Project 4 - Regular Expression Interpreter
Due April 17, 2009
In this project, you will write an OCaml module that can parse regular
expressions, construct an NFA from a regular expression, and simulate
the execution of the NFA.
- Download the archive file
and extract its contents.
Along with files used to make direct submissions to the
submit server (submit.jar,
submit.rb), you will
find the following project files:
To test your implementation, you can execute the public tests from the
command line by typing commands like ocaml public_RE_to_str.ml.
- Your OCaml program
- Public tests
- Expected output for public test
- Ruby script to run public tests
For this project you are allowed to use the library
functions found in the Pervasives
module loaded by default, as well as the List, Char, and String modules.
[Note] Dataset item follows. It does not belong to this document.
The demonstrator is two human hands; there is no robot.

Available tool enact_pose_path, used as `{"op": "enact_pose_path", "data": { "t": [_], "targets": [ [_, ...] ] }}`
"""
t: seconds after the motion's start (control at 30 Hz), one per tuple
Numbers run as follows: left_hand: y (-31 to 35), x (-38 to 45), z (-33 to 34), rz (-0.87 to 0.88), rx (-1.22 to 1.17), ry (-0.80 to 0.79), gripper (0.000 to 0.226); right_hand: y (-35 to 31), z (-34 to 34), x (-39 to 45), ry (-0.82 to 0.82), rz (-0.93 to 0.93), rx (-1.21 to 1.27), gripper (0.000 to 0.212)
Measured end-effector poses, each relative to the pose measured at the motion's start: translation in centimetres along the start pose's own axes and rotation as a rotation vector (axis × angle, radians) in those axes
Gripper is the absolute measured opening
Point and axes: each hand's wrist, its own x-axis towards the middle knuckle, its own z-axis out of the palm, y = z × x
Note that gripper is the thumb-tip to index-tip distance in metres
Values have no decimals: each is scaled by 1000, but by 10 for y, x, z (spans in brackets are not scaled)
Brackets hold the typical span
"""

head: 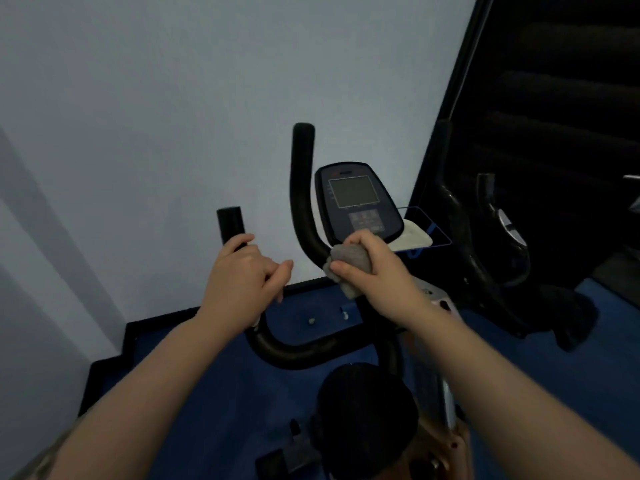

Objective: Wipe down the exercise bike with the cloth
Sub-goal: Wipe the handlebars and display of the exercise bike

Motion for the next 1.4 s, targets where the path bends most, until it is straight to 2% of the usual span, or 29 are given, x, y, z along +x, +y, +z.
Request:
{"op": "enact_pose_path", "data": {
  "t": [0.07, 0.17, 0.23, 0.33, 0.43, 0.53, 0.67, 0.73, 0.87, 0.93, 1.03, 1.13, 1.27, 1.4],
  "targets": [
    [20, -16, 6, -75, 26, 17, 55, 3, 6, -17, 102, 13, -1, 23],
    [35, -42, 18, -32, 158, 72, 54, 19, 1, -55, 106, -9, -31, 22],
    [33, -45, 19, -25, 158, 82, 53, 24, -3, -76, 109, 7, 16, 21],
    [33, -46, 18, -13, 177, 65, 52, 33, -17, -80, 166, -34, -212, 26],
    [36, -47, 19, -24, 207, 39, 53, 33, -24, -75, 293, 57, -361, 31],
    [37, -46, 17, -58, 217, 25, 55, 29, -8, -91, 305, 109, -245, 24],
    [40, -46, 15, -95, 137, 42, 53, 19, -18, -96, 285, 146, 98, 10],
    [42, -46, 14, -133, 39, 64, 49, 12, -22, -90, 229, 70, 119, 16],
    [45, -50, 10, -155, -74, 49, 36, 1, -21, -75, 36, -223, -155, 36],
    [42, -57, 4, -131, -100, 0, 30, 2, -32, -63, -173, -384, -337, 36],
    [36, -71, -3, -105, -88, -65, 32, 6, -44, -49, -452, -521, -546, 38],
    [36, -74, -7, -128, -96, -85, 34, 5, -33, -40, -517, -538, -596, 39],
    [37, -72, -9, -133, -86, -93, 36, -6, -4, -35, -533, -374, -514, 44],
    [36, -77, -11, -130, -107, -130, 39, -9, -20, -29, -628, -462, -590, 43]
  ]
}}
Your job is to implement a module Nfa that includes
an API for implementing and using both NFAs and regular expressions.
The signature for the NFA module is provided.
You may not change the NFA signature in
any way, though of course your implementation may include more
types and functions than are listed in the signature.
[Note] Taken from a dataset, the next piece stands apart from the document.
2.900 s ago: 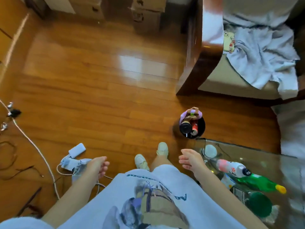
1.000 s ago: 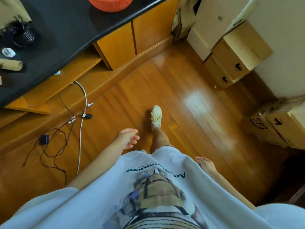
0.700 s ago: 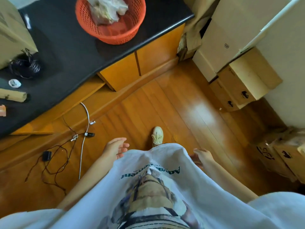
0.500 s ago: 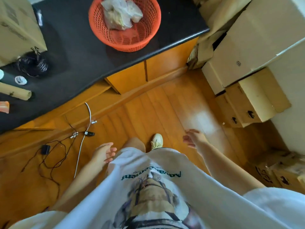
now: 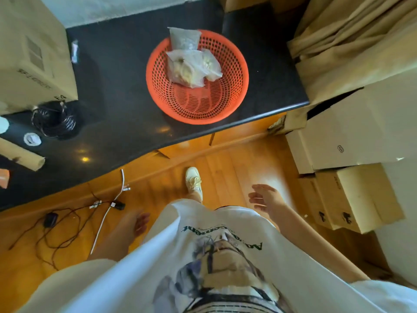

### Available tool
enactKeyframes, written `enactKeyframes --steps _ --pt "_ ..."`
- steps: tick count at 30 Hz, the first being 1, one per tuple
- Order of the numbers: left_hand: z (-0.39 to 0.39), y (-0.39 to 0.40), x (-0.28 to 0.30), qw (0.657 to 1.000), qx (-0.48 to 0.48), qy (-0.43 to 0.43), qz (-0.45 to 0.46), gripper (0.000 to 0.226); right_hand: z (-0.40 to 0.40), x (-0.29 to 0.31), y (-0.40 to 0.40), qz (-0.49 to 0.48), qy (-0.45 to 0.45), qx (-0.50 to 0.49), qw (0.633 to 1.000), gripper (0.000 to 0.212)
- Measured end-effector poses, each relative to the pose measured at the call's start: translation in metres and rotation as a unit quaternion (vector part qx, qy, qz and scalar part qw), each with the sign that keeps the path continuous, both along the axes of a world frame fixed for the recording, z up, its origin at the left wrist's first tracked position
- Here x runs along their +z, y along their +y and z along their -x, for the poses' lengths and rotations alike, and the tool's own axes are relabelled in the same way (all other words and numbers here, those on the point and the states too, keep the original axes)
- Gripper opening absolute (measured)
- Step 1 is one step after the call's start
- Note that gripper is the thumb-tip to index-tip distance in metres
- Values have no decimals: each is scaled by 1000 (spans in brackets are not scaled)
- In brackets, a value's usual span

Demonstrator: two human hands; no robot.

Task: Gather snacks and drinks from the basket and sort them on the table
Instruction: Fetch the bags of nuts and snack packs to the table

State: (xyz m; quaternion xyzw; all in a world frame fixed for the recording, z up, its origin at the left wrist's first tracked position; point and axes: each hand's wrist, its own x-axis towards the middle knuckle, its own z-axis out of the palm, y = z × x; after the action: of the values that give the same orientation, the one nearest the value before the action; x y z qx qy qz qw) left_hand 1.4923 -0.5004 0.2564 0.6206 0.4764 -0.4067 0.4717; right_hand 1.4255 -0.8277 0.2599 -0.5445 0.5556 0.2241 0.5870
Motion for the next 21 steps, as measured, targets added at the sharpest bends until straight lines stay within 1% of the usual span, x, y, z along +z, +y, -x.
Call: enactKeyframes --steps 2,4,6,8,9,11,15,18,21 --pt "-33 -19 -2 999 -49 -5 1 17 -12 1 -7 -2 15 -39 999 12" --pt "-72 -47 1 991 -117 -59 9 13 -23 -1 -13 -12 22 -77 997 14" --pt "-103 -80 5 980 -169 -101 37 11 -34 -1 -18 -18 28 -113 993 14" --pt "-125 -108 11 973 -193 -103 78 13 -48 0 -21 -13 28 -132 991 15" --pt "-137 -121 14 970 -197 -108 92 14 -58 1 -23 -7 24 -126 992 15" --pt "-162 -140 12 965 -202 -127 106 16 -85 2 -28 11 3 -89 996 17" --pt "-210 -162 -3 957 -199 -190 93 18 -164 -5 -41 73 -84 7 994 17" --pt "-247 -174 -25 946 -220 -226 72 23 -231 -21 -49 112 -153 93 977 17" --pt "-282 -184 -53 923 -264 -280 11 33 -290 -46 -54 181 -184 199 945 20"
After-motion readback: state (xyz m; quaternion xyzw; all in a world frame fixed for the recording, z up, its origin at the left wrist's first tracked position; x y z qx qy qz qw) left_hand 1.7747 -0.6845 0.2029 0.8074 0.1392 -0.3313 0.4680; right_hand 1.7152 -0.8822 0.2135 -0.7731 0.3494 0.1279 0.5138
Note that parts 1 & 2 may be implemented independently, but
completing part 3 will require implementing both parts 1 & 2.
Part 1: Regular Expressions
The first part of this project is to implement regular expressions.
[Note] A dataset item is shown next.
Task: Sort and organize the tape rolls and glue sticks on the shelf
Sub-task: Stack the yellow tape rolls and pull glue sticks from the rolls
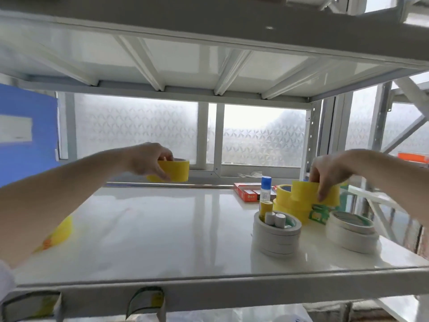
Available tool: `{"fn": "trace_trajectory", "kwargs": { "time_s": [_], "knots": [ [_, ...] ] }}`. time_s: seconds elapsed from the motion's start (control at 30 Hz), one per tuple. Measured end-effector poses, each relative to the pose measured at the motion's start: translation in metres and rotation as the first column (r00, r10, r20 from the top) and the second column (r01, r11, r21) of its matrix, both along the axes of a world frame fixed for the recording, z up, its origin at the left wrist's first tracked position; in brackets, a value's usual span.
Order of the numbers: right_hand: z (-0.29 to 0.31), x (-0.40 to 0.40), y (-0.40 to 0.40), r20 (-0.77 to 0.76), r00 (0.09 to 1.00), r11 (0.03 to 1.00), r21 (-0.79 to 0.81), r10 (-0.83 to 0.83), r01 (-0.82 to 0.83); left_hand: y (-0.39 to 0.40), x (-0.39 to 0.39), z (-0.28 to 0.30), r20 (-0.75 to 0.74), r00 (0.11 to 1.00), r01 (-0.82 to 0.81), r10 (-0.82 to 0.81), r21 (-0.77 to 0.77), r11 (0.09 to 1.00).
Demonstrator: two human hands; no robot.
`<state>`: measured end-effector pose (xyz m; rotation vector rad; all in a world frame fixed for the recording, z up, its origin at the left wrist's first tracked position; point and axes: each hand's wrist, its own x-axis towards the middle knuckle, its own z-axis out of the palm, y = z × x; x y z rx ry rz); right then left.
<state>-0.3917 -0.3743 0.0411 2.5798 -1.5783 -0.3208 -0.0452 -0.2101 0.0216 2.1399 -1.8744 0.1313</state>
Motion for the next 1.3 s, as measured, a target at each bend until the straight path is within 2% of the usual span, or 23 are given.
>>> {"fn": "trace_trajectory", "kwargs": {
  "time_s": [0.1,0.23,0.37,0.57,0.83,1.3],
  "knots": [
    [0.042,0.006,0.009,0.088,0.993,0.994,-0.087,0.080,-0.072,0.028,0.020,0.024,0.002,0.999,-0.036,0.036,-0.101,0.994],
    [0.068,0.051,0.030,0.223,0.925,0.944,-0.199,0.306,-0.264,0.074,0.054,0.042,-0.003,0.992,-0.127,0.129,-0.197,0.972],
    [0.059,0.128,0.057,0.262,0.853,0.890,-0.189,0.452,-0.414,0.118,0.093,0.033,-0.047,0.976,-0.218,0.213,-0.155,0.964],
    [0.035,0.233,0.099,0.196,0.778,0.802,-0.155,0.597,-0.577,0.155,0.133,0.000,-0.119,0.950,-0.297,0.289,-0.061,0.953],
    [0.019,0.306,0.126,0.163,0.724,0.742,-0.162,0.670,-0.650,0.165,0.156,-0.031,-0.121,0.944,-0.304,0.306,0.035,0.952],
    [0.007,0.347,0.133,0.147,0.704,0.719,-0.162,0.695,-0.676,0.156,0.171,-0.045,-0.130,0.954,-0.270,0.269,0.004,0.963]
  ]
}}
The signature NFA contains the following
module type NFA =
type regexp =
| Char of char
| Union of regexp * regexp
| Concat of regexp * regexp
| Star of regexp
(* Given a regular expression, return a string for regular expression in
postfix notation (as in project 2), with symbols and operators separated
by a single space. Always print the first regexp operand first, so
the output string will always be same for each regexp.
val regexp_to_string : regexp -> string
(* Given a regular expression as string, parses it and returns the
equivalent regular expression represented as the type regexp.
val string_to_regexp : string -> regexp
Here regexp is an OCaml datatype that represents regular
You need to implement the following:
- Empty_String represents the regular expression recognizing the
empty string (not the empty set!). Written as a formal regular expression, this would be epsilon.
- Char c represents the regular expression that accepts the
single character c. Written as a formal regular expression, this would be c.
- Union (r1, r2) represents the regular expression that is
the union of r1 and r2. For example, Union(Char
'a', Char'b') is the same as the formal regular expression a|b.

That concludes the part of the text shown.